## Exercise
Looking at the listing below, retype exactly the lines starting at the one containing "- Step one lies" and ending at the one containing "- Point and", both included, and nothing else.

********

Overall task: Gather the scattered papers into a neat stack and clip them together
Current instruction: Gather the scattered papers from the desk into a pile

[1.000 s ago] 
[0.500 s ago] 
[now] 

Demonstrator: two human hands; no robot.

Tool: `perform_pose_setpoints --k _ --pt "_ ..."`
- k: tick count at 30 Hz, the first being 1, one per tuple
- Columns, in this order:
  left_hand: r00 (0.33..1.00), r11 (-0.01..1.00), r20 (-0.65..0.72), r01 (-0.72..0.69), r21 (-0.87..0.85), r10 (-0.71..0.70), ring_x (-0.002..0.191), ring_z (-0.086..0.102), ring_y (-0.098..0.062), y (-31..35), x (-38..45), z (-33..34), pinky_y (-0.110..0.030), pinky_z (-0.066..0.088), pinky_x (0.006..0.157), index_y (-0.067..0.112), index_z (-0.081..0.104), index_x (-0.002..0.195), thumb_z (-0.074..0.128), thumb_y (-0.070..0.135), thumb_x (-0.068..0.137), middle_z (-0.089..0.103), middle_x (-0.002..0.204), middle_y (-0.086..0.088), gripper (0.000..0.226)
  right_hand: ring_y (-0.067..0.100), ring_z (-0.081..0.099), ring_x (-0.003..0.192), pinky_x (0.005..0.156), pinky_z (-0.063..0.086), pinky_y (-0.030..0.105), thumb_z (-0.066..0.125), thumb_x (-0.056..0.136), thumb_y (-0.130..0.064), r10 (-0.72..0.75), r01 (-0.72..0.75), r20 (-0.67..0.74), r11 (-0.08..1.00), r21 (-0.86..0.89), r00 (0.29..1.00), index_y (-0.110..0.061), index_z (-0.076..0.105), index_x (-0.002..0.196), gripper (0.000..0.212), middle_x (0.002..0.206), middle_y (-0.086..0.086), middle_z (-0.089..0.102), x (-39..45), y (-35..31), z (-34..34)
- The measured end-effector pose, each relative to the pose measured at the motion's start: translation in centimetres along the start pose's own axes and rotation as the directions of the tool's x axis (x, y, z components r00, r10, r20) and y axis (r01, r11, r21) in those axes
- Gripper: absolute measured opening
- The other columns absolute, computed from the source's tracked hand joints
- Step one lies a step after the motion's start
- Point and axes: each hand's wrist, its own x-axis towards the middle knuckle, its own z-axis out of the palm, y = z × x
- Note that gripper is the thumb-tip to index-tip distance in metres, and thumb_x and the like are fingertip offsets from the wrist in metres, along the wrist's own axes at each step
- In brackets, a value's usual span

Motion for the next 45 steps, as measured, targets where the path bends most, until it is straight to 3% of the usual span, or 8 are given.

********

## Problem solution
- Step one lies a step after the motion's start
- Point and axes: each hand's wrist, its own x-axis towards the middle knuckle, its own z-axis out of the palm, y = z × x

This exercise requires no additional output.